No Major Change to Taxation of Corporate Investment Income
Canadians can continue to use holding corporations as part of their tax and estate planning strategies. The 2018 federal budget did not contain any of the major changes that the government had proposed in its July 2017 discussion paper.
Specifically, no additional tax will apply to investment income earned inside a private holding corporation. No additional tax will apply when the private corporation pays a dividend out of its investment income. Inter-corporate dividends paid by a business corporation to a connected holding corporation will continue to pass on a tax-free basis. So passing surplus funds from a business corporation to a holding corporation still makes sense.

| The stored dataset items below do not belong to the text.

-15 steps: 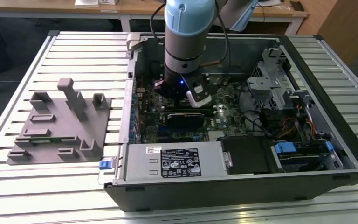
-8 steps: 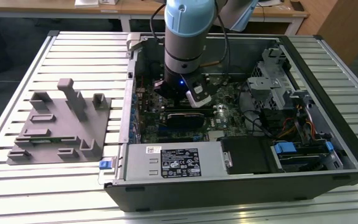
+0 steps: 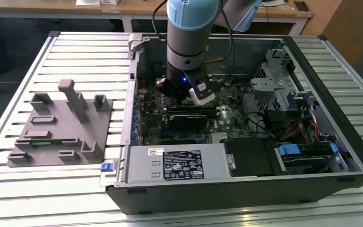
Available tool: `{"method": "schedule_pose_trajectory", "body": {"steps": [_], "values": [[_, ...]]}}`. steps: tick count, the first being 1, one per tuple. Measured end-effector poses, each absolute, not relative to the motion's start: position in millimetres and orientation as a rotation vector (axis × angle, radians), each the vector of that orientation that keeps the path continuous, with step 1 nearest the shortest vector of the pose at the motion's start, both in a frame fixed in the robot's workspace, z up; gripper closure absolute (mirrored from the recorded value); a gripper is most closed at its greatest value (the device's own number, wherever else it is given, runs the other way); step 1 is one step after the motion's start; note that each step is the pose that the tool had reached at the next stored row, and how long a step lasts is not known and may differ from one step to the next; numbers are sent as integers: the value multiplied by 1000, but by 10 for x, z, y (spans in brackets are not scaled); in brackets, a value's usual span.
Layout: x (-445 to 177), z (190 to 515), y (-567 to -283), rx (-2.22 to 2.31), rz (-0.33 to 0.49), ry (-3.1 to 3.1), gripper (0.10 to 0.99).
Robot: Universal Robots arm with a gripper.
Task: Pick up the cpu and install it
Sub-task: 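Install the second cpu locking lever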
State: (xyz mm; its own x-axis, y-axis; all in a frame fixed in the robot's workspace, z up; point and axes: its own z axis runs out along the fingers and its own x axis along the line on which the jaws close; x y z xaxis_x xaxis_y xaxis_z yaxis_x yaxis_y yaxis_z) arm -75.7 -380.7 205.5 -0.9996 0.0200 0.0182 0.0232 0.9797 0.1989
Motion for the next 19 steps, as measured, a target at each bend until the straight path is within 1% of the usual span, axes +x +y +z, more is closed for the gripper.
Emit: {"method": "schedule_pose_trajectory", "body": {"steps": [6,14,19], "values": [[-756,2235,-3806,-34,-316,-3109,980],[-757,2413,-3807,-34,-355,-3105,980],[-756,2429,-3806,-33,-360,-3104,980]]}}
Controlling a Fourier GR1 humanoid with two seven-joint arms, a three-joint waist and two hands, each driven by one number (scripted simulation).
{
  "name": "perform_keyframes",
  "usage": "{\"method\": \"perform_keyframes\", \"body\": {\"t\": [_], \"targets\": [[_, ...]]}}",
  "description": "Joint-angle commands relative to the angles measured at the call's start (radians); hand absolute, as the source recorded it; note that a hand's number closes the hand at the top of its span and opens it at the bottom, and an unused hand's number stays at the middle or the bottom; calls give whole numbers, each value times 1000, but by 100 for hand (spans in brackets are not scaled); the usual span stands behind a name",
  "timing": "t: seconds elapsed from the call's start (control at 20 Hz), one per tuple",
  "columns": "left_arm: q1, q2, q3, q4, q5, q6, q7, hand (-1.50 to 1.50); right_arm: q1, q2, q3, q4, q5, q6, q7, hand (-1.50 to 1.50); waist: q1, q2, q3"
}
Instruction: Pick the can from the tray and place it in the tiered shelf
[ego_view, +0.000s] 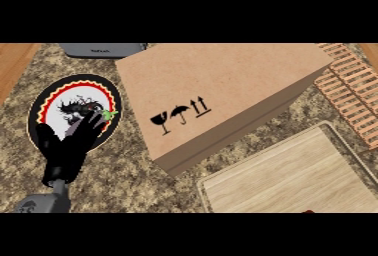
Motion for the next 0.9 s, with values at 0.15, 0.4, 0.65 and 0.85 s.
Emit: {"method": "perform_keyframes", "body": {"t": [0.15, 0.4, 0.65, 0.85], "targets": [[42, -19, -1, 62, -20, -1, -11, 0, 57, -32, -15, 41, -41, -102, -73, 150, -10, 3, -6], [-9, -5, 19, 29, -12, 9, 53, 0, -5, -65, -15, 141, -54, -132, -111, 150, 1, 7, -6], [11, 0, 26, 54, -15, -14, 27, 0, 26, -92, 4, 154, -59, -70, -135, 150, -12, 3, -6], [63, 1, 26, -1, -21, -3, 21, 0, 15, -42, -32, 91, -67, -255, -7, 150, -2, 1, -6]]}}
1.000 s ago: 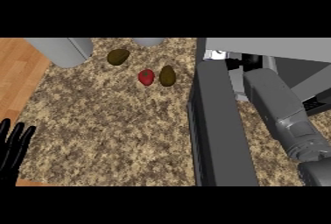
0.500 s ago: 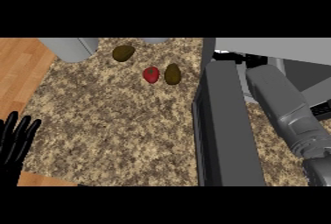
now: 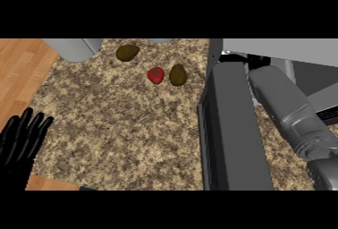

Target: Pick up the milk, place it into the microwave and close the microwave

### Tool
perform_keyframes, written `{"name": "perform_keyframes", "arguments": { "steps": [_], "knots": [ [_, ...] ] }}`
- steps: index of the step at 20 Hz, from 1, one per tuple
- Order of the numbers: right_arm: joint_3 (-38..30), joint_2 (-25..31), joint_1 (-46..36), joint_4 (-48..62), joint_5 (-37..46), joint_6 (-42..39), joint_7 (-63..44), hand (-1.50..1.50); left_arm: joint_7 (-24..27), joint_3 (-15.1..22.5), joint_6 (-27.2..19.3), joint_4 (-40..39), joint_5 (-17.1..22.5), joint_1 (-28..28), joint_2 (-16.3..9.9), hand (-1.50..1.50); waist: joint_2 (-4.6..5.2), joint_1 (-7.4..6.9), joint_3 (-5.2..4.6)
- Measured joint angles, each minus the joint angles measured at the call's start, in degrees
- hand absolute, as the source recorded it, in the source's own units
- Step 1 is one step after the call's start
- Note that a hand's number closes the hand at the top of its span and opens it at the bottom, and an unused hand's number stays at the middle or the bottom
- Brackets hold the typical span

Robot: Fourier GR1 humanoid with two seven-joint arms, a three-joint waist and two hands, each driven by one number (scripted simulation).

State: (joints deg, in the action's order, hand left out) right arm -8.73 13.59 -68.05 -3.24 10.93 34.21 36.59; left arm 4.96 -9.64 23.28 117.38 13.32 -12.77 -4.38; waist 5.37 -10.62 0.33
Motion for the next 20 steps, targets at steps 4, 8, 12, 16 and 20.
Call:
{"name": "perform_keyframes", "arguments": {
  "steps": [4, 8, 12, 16, 20],
  "knots": [
    [-0.6, -0.3, 0.3, 0.5, -0.4, -3.6, 0.0, -1.50, 0.1, 1.0, -0.3, -0.1, -1.0, 0.4, 0.6, -1.50, -0.03, 0.25, 0.06],
    [-1.4, -0.6, 0.8, 0.9, -1.0, -6.0, -0.2, -1.50, 0.3, 2.0, -0.3, -0.1, -1.8, 0.5, 1.0, -1.50, -0.14, 0.58, 0.10],
    [-2.3, -0.9, 1.9, 0.7, -1.7, -7.6, 0.6, -1.50, -0.1, 2.7, -0.7, 0.3, -2.7, 0.8, 1.3, -1.50, -0.41, 0.91, 0.12],
    [-2.9, -0.4, 1.8, 0.4, -2.2, -8.8, 0.4, -1.50, 0.3, 3.5, -0.7, -0.2, -3.6, 0.7, 1.7, -1.50, -0.67, 1.09, 0.06],
    [-3.4, -0.5, 2.8, 0.1, -2.6, -9.9, 1.3, -1.50, -0.1, 4.7, -1.1, -0.1, -4.7, 0.7, 2.3, -1.50, -0.98, 1.43, 0.05]
  ]
}}
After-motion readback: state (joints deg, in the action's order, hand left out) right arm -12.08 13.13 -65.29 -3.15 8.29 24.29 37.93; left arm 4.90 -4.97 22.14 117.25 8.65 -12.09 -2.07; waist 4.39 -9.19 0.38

The government has instead opted to restrict the ability of business corporations to pay a low rate of tax on the first $500,000 of business income. In 2018, this low rate of tax is 12% for income earned in British Columbia by a Canadian-controlled private corporation. If the corporation and its associated corporations earn more than $50,000 in investment income in any taxation year, the $500,000 threshold will drop by $5 for each $1 of investment income in excess of $50,000. So if a corporate group has $150,000 in annual investment income ($100,000 in excess of $50,000), the business corporation would not be able to claim the 12% tax rate on any of its business income. This means that the business income would be taxed at the general 26% business income tax rate. The 26% rate still means $0.74 in after-tax income per dollar of pre-tax business profit. This is still below the top marginal rate of tax for individuals.
The restriction on access to the low rate of tax does not apply immediately. It starts to apply in the first taxation year that starts after 2018 — generally, taxation years that start in 2019.
It will be important to consider the appropriate salary and dividend mix and which corporation should be paying what mix of salary and dividends.